Other things to consider


Staggering bedtimes: It is likely that your children will have different bedtimes and I definitely recommend this. Put the baby to bed first and then put your eldest to bed after. This allows your baby to get settled and fall into deep REM sleep. This also will give your eldest some special “just me!” time which so many older siblings crave! Treat it as such and enjoy the time with your big kid.


Welcome Gifts: Kids love presents – who doesn’t! And a gift can go a long way. You can have your baby give their older brother or sister a “Thank you for sharing with me!” gift. Likewise, older kids often enjoy making tings for their little sibling too – they can make a “Welcome to our room!” sign for their door.


Does gender matter? It is recommended that siblings of opposite gender stop room sharing when the oldest reaches 8-10 years old. This is the time when some children begin experiencing feelings about their body and privacy, not to mention puberty may begin around then.


Three Tips for the Actual Transition

  1. Plan this transition for a weekend or a week when you’re not facing a lot of other obligations (starting preschool, birthday parties, trips, visitors, etc.). As you can see, the prep time for the change can take some time so take a look at your calendar and get ready.

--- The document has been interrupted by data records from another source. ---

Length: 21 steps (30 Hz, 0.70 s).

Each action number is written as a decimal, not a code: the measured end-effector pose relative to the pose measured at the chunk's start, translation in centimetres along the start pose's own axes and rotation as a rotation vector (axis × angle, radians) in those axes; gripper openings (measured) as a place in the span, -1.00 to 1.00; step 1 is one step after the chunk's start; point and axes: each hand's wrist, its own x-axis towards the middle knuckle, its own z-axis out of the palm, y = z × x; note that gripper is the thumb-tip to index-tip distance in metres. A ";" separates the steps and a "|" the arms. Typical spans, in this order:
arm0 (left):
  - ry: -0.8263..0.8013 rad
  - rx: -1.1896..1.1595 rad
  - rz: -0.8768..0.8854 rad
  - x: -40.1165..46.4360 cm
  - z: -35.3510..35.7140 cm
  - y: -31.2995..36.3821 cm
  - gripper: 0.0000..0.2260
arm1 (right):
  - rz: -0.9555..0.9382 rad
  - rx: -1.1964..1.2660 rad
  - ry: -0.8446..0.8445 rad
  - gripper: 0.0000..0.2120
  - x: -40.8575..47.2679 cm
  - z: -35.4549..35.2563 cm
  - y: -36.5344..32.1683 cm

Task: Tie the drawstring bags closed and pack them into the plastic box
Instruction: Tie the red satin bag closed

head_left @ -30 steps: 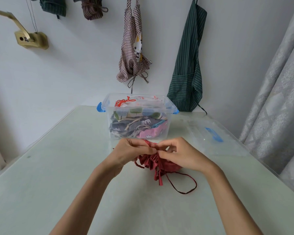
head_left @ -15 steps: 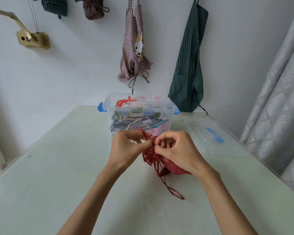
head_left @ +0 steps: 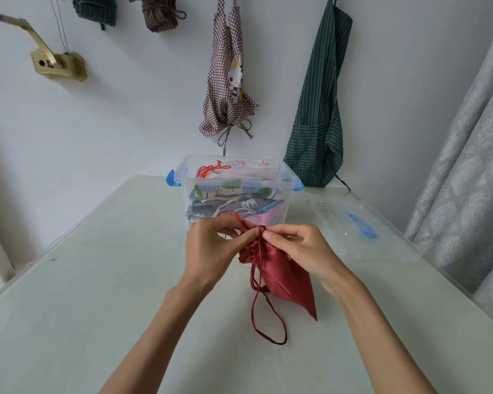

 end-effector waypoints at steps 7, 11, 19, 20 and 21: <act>-0.007 0.082 -0.056 0.2 0.0 -1.3 -0.94 | -0.221 -0.378 0.330 -0.92 0.7 1.1 0.8; 0.014 0.159 -0.042 0.8 -0.3 -2.0 -0.95 | -0.475 -0.819 0.524 -0.89 0.9 0.8 1.8; -0.008 0.264 -0.114 1.3 -1.1 -2.5 -0.87 | 0.010 -0.067 0.301 -0.85 1.3 0.6 1.5; -0.011 0.262 -0.128 1.2 -1.1 -2.7 -0.85 | 0.126 0.253 0.183 -0.79 1.2 0.7 0.9; -0.015 0.267 -0.135 1.1 -1.0 -2.8 -0.84 | 0.210 0.494 0.069 -0.74 1.1 0.6 0.6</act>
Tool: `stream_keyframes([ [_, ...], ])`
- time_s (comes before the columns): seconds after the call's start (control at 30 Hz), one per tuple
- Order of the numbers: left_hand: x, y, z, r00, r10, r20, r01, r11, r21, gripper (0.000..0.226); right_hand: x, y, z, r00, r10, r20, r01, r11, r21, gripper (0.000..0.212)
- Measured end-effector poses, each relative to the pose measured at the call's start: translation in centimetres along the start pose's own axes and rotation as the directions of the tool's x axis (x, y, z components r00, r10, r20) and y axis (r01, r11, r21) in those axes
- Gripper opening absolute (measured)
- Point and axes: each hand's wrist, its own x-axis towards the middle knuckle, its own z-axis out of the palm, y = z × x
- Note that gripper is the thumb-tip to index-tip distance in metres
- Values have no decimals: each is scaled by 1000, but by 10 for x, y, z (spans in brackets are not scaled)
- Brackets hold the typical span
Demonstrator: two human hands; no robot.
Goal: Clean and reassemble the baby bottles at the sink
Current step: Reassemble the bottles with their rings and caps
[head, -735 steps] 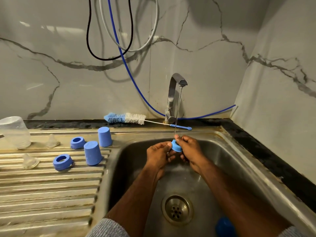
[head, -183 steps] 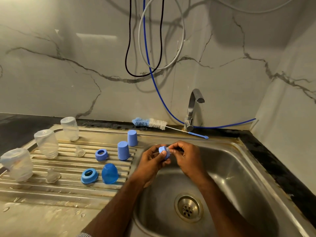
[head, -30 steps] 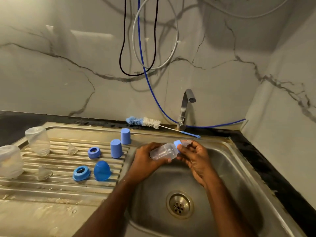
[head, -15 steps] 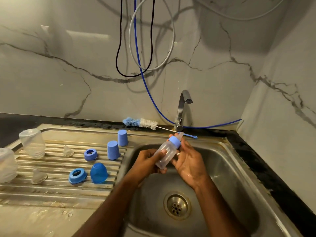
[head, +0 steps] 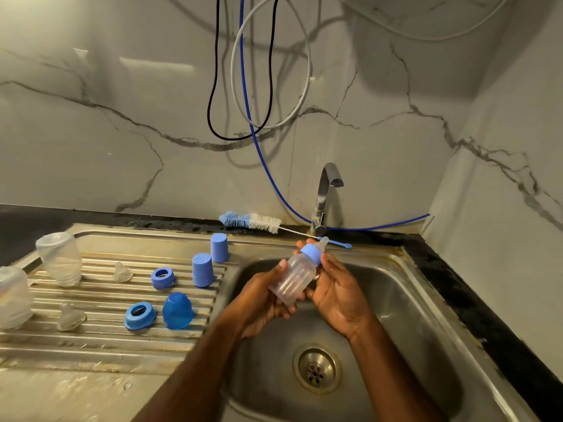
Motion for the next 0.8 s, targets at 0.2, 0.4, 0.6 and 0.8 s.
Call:
stream_keyframes([
  [0.2, 4, -5, 0, 979, 196, -53, -181, 961, 208, 36, 7, 5, 3, 980, -180, -91, 172, 982, -83, 35],
  [0.4, 9, -7, -5, 834, 545, -88, -315, 601, 735, 44, 16, 12, 10, 962, -243, -123, 232, 968, -91, 36],
  [0.6, 2, -17, -6, 838, 488, -242, -274, 762, 587, 26, 20, 26, 13, 971, -202, -130, 168, 959, -229, 35],
  [0.8, -16, -16, -16, 762, 410, -501, -222, 893, 392, 25, 40, 35, 19, 976, -189, -107, 106, 846, -523, 24],
])
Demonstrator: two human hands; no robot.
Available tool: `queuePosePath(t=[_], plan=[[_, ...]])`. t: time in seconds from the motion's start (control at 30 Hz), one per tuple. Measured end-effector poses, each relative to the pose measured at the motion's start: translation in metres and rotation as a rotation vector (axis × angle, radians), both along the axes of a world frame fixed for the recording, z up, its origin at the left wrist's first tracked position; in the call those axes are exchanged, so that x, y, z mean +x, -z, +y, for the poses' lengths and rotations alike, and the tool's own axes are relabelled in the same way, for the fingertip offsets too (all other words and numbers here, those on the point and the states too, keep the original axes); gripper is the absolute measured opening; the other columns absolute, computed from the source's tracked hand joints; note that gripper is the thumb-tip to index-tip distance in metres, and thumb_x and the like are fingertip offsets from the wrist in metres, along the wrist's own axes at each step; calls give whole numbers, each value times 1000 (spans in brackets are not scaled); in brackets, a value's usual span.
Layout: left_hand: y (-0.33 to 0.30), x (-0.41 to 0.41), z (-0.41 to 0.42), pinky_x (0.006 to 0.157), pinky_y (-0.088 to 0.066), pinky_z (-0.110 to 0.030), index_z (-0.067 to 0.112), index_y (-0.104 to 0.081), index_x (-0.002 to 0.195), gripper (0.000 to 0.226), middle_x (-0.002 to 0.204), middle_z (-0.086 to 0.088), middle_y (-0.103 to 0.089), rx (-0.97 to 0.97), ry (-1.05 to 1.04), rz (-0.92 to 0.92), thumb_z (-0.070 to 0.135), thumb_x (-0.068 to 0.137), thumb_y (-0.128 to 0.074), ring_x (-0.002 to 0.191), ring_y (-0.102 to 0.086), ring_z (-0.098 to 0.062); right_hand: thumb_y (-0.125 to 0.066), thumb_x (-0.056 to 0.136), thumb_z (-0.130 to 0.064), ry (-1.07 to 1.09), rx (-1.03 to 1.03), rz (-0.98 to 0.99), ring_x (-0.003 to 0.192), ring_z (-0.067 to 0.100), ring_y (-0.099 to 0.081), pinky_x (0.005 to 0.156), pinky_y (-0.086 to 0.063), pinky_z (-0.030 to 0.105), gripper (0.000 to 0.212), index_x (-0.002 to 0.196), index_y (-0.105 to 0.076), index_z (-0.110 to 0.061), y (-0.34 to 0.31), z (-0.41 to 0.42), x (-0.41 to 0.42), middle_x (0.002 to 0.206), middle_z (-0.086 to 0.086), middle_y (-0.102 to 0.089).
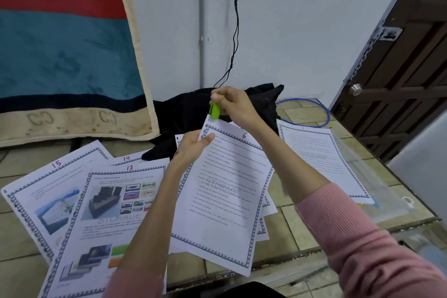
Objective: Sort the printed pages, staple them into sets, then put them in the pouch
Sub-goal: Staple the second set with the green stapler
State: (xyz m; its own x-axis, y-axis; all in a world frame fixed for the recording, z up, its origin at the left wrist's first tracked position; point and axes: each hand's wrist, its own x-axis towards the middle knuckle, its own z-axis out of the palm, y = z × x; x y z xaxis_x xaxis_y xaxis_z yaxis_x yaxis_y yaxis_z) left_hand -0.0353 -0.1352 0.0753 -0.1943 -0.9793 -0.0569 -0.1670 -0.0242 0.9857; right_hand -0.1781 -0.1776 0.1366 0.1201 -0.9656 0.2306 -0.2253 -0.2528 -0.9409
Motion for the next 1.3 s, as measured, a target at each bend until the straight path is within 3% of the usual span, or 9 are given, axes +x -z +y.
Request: queuePosePath(t=[0.3, 0.47, 0.6, 0.77, 0.83, 0.97, 1.03, 1.23, 1.3], plan=[[6, 3, -1, 81, -54, -33, 23, -66, 88, 15, 89, 2, -71, -2, 3, -16, 27, 95, -53, 87, -69, -17, -57, 92, -24, 2, 10, 141, 91, 18, -62, 86, -54, 35, 12, 101, -61, -17, 5, -4, 0, 95, 4, -65], [5, 0, 0, 80, -53, -28, 23, -64, 90, 14, 89, 4, -69, -5, 14, 12, 22, 96, -51, 85, -67, -11, -45, 98, -26, -40, 54, 145, 82, 1, -60, 67, -46, 8, 17, 105, -52, -13, 8, 3, -2, 98, 3, -64], [9, 0, -2, 85, -50, -28, 19, -64, 98, 14, 92, 7, -68, 2, 8, 0, 23, 96, -50, 91, -65, -12, -45, 98, -27, -105, 139, 123, 87, 12, -61, 86, -51, 29, 26, 113, -51, -6, 11, 3, -2, 98, 5, -65], [12, -2, 1, 71, -48, -12, 19, -63, 102, 16, 91, 10, -67, 10, 11, -20, 23, 97, -49, 85, -63, -2, -48, 97, -30, -154, 128, 323, 88, 12, -58, 86, -47, 27, 28, 110, -57, -7, 12, 3, -1, 95, 0, -63], [12, -3, 1, 70, -49, -14, 18, -64, 101, 17, 92, 6, -69, 21, 3, -21, 24, 97, -49, 84, -64, -5, -39, 99, -33, -49, 168, 176, 79, 10, -57, 78, -48, 25, 29, 99, -56, -9, 10, 1, 4, 85, -2, -60], [11, -4, -1, 79, -54, -28, 16, -66, 100, 18, 95, -1, -71, 58, -8, 5, 24, 96, -51, 88, -68, -16, -27, 98, -24, 235, 298, -514, 50, 14, -42, 51, -35, 24, 48, 58, -51, -14, -7, -4, 8, 55, 0, -49], [10, -3, 0, 77, -55, -27, 15, -65, 100, 18, 92, 1, -70, 62, -4, 7, 24, 96, -50, 86, -68, -15, -23, 97, -23, 240, 308, -601, 42, 14, -42, 47, -33, 23, 51, 54, -47, -12, -13, -5, 8, 46, -1, -48], [8, -4, 1, 69, -54, -21, 19, -65, 97, 16, 88, 4, -70, 63, -1, 22, 24, 97, -49, 81, -68, -11, -27, 98, -18, 69, 182, -116, 55, 14, -46, 52, -41, 21, 33, 75, -47, -7, -18, 0, 15, 66, 5, -50], [8, -4, 2, 66, -54, -19, 20, -65, 98, 16, 88, 4, -70, 64, 0, 17, 24, 97, -49, 80, -68, -9, -36, 95, -16, 78, 236, -146, 54, 15, -48, 50, -44, 21, 27, 75, -49, -6, -18, 2, 17, 66, 7, -52]])
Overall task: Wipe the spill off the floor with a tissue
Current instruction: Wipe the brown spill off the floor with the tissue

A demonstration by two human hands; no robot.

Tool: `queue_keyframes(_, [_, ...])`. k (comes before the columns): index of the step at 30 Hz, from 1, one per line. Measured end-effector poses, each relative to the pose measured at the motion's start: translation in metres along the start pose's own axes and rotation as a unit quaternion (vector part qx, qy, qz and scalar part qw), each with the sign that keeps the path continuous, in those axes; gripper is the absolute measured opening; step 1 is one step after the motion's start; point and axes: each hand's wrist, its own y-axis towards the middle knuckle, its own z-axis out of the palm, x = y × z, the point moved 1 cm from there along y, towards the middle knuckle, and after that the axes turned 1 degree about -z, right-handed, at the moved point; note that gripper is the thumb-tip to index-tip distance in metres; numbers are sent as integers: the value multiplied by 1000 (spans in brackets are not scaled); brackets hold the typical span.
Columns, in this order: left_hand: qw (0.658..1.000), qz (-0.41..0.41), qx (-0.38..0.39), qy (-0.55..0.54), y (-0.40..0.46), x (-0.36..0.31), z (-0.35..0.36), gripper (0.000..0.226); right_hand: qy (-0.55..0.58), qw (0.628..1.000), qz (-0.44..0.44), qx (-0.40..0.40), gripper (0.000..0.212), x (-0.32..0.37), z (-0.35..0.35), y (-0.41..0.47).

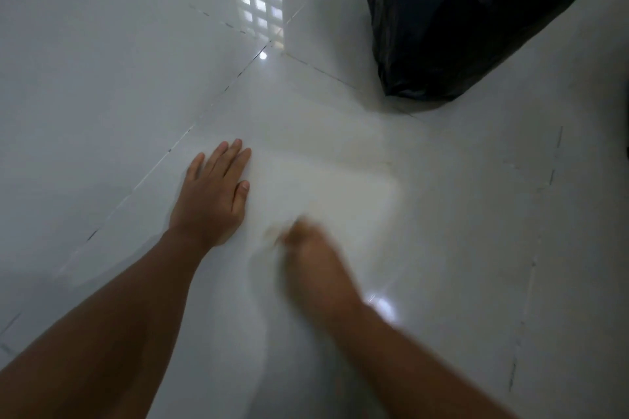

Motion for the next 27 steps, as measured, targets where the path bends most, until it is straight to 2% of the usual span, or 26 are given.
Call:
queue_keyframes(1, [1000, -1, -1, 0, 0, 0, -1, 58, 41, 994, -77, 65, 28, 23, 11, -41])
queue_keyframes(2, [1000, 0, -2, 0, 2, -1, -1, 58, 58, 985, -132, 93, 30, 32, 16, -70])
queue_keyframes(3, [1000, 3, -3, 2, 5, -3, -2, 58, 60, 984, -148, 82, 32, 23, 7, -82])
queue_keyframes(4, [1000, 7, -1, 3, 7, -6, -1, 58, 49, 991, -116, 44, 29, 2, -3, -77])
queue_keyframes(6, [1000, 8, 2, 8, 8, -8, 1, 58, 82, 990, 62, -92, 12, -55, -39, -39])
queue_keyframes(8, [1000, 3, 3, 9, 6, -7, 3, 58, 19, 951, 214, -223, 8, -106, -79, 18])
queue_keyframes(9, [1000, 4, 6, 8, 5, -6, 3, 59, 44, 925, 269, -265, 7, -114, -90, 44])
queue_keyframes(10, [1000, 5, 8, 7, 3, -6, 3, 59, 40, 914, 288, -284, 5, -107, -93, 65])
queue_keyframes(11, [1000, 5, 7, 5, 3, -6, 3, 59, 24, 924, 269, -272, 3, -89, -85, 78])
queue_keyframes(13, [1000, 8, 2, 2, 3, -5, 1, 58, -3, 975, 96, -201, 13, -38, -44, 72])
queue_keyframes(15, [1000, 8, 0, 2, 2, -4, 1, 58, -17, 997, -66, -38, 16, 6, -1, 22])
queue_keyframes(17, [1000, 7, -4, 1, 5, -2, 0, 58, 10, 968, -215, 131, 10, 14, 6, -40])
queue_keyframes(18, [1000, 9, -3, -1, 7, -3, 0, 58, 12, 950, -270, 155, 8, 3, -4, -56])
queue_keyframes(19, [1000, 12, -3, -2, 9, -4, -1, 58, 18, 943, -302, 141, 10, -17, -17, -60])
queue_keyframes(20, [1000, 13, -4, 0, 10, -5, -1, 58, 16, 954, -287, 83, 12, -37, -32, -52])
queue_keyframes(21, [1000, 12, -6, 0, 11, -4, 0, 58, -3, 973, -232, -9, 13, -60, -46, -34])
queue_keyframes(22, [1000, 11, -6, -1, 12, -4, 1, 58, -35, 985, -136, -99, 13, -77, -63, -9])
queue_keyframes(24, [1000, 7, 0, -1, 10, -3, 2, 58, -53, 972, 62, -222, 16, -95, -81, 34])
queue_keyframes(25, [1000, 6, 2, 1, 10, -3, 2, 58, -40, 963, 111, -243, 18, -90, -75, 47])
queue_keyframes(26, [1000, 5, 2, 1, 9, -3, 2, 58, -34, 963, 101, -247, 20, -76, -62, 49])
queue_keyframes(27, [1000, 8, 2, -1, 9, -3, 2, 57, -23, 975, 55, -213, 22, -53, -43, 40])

  2. As for naps, I recommend you keep your little ones separated (if they are on completely different schedules, than keep them in their regular space). Put one in the bedroom and put the other in a Pack n’ Play in another room. Naps can be the toughest part of the program, and you’re probably better off just making an accommodation in this situation in order to ensure they both get the sleep they need if their naps occur at the same time.

  3. Finally, don’t do it until everyone is ready.


Conclusion


Every child makes this transition differently. Once you begin the transition, though, follow through. And, as long as you have followed the tips above, everyone will be on board and ready, perhaps even excited, for the change. Above all, be patient and everything will adjust in a few days or weeks.


And, for you, parents who are moving your pint-sized roommate out of the master bedroom: Enjoy your new, old room! You have finally reclaimed your bedroom – YIPPEE! Congratulations! Sleep well!